## ACTION ITEM
Go through the entries below and print, exactly, the lines starting at the one with "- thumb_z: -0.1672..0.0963" and ending at the one with "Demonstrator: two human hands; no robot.", keeping both ends and no others.

══ RECORDS FOR THE EXERCISE

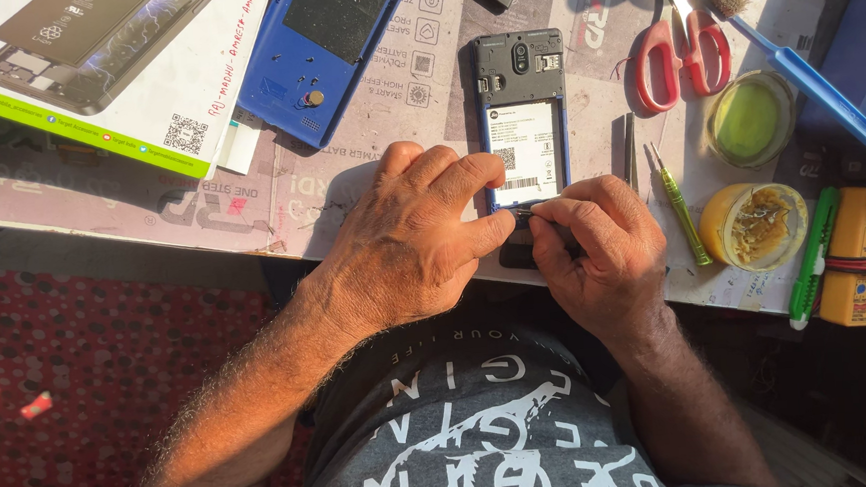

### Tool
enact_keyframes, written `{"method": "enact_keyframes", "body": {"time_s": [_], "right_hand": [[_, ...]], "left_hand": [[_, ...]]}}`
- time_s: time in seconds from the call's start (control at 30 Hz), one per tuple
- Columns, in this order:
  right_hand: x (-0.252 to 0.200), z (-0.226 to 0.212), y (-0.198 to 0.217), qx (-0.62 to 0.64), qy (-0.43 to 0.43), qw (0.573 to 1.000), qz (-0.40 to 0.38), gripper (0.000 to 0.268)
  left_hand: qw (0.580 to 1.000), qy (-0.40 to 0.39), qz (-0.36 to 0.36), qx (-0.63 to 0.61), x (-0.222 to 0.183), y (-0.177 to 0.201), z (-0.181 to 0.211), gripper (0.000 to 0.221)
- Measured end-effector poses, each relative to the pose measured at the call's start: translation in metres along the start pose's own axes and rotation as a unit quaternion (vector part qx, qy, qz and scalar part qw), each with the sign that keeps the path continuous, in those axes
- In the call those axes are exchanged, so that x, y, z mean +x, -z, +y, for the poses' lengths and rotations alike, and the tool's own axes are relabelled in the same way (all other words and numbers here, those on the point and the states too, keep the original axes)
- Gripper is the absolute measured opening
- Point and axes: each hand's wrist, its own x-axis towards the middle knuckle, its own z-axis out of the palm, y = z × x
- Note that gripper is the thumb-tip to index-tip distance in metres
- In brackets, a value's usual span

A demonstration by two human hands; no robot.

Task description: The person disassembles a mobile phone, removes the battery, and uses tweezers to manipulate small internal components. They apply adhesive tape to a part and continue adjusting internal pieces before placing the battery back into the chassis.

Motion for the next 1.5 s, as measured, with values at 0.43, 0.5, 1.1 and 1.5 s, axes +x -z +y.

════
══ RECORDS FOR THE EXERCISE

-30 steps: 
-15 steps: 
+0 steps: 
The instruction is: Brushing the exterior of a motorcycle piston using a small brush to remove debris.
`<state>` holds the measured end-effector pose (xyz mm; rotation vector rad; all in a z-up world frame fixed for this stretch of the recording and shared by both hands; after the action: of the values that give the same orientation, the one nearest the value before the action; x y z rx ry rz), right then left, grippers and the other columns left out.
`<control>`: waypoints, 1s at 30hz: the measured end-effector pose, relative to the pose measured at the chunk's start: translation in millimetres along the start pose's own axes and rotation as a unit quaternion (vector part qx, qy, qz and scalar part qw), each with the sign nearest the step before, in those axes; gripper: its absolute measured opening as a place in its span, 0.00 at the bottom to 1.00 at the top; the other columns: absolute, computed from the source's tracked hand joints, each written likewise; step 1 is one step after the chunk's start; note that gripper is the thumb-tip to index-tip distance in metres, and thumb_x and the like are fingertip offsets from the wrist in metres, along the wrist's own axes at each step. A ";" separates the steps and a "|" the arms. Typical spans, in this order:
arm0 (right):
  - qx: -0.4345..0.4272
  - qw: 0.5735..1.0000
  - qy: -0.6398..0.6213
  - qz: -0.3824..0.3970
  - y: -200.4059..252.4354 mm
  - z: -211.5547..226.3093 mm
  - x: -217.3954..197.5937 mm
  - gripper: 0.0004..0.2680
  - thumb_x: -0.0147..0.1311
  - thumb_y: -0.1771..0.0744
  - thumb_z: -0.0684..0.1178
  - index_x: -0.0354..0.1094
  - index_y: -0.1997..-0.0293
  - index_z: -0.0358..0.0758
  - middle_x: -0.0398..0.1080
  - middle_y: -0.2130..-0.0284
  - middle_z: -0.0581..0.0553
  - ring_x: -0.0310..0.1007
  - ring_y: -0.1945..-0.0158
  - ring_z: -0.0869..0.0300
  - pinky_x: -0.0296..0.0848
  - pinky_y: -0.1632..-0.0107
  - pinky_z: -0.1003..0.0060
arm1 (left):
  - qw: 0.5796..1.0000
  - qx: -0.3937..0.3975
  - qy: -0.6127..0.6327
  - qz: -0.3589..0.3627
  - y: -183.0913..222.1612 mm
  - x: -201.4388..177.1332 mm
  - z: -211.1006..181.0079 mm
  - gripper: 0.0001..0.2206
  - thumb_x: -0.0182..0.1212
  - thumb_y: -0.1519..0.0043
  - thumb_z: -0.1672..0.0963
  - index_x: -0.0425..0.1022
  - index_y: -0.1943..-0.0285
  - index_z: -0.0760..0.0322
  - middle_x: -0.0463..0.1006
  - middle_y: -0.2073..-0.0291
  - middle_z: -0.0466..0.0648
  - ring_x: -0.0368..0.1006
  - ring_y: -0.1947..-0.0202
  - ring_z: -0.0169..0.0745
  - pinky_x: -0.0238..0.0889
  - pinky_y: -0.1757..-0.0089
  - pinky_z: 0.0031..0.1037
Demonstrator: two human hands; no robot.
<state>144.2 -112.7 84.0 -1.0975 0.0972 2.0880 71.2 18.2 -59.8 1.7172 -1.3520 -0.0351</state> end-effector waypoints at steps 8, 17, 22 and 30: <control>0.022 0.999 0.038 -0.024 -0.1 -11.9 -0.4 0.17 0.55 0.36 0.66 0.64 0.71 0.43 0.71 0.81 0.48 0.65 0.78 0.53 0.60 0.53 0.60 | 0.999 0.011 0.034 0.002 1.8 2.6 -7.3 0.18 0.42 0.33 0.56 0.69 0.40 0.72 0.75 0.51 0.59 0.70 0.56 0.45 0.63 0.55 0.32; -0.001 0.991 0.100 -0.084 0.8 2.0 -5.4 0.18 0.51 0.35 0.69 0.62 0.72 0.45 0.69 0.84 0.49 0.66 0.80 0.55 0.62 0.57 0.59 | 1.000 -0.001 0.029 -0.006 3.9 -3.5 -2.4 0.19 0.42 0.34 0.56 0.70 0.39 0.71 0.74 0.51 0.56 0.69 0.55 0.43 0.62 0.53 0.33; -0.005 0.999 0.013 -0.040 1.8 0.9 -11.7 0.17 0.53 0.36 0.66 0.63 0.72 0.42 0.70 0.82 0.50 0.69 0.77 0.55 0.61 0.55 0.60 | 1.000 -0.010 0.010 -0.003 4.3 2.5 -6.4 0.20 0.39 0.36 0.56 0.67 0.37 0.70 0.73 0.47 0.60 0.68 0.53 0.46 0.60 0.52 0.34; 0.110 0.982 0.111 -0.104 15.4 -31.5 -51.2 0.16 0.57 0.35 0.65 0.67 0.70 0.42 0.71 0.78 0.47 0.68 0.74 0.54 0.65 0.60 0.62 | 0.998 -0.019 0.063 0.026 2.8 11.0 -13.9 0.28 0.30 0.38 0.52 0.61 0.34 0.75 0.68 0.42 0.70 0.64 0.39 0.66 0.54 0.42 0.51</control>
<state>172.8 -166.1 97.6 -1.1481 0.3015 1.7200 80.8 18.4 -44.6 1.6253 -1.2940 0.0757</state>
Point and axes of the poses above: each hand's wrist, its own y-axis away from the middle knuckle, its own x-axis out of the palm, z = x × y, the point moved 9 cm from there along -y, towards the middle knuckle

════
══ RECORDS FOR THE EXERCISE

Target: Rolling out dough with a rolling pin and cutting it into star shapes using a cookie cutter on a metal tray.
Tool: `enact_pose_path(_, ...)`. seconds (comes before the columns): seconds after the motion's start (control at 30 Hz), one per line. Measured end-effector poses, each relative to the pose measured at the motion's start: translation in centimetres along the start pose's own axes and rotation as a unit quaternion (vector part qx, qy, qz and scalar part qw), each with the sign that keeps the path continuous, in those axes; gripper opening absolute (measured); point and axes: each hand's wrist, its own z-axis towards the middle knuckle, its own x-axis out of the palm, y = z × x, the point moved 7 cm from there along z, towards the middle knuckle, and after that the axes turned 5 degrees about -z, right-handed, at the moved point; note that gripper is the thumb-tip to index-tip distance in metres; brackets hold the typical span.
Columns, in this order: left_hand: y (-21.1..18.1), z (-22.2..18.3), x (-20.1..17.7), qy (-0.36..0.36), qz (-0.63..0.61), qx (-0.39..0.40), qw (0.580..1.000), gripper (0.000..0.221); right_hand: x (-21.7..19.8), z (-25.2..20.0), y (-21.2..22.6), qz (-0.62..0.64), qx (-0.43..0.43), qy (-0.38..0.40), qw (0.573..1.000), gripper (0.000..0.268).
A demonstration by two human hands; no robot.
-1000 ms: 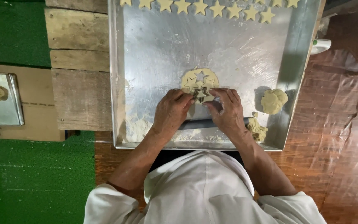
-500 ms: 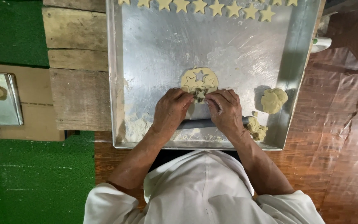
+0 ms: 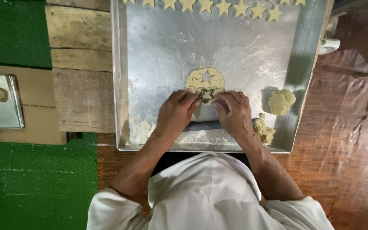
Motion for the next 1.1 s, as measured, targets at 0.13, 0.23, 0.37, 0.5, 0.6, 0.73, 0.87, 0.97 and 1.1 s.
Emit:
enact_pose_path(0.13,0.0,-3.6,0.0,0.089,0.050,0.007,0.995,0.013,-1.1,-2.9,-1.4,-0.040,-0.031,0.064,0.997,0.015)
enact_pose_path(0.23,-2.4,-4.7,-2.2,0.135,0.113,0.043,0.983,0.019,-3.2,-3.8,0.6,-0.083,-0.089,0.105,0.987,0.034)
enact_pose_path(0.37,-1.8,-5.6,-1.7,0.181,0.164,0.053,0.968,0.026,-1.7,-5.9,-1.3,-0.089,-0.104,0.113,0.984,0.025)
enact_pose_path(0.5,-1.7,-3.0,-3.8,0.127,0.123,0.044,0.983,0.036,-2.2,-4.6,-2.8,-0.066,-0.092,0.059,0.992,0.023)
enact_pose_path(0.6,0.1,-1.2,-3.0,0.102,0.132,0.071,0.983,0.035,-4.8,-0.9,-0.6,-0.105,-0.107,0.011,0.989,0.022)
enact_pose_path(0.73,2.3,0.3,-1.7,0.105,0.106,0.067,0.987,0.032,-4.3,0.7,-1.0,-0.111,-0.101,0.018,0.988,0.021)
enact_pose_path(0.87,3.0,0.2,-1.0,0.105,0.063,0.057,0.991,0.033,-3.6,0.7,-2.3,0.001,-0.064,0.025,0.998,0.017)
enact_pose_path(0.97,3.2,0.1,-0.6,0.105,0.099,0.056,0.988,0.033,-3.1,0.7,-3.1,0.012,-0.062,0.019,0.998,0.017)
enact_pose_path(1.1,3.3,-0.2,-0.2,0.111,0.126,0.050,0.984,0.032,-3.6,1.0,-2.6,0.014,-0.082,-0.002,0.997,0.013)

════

## WRITTEN RESPONSE
  - thumb_z: -0.1672..0.0963
  - index_x: -0.0425..0.1022
  - index_y: -0.1943..-0.0285
  - index_z: -0.0760..0.0322
  - middle_x: -0.0463..0.1006
  - middle_y: -0.2073..-0.0291
  - middle_z: -0.0466..0.0648
  - ring_x: -0.0368..0.1006
  - ring_y: -0.1947..-0.0202
  - ring_z: -0.0169..0.0745
  - pinky_x: -0.0238..0.0889
  - pinky_y: -0.1757..-0.0089
  - pinky_z: 0.0031..0.1037
Demonstrator: two human hands; no robot.

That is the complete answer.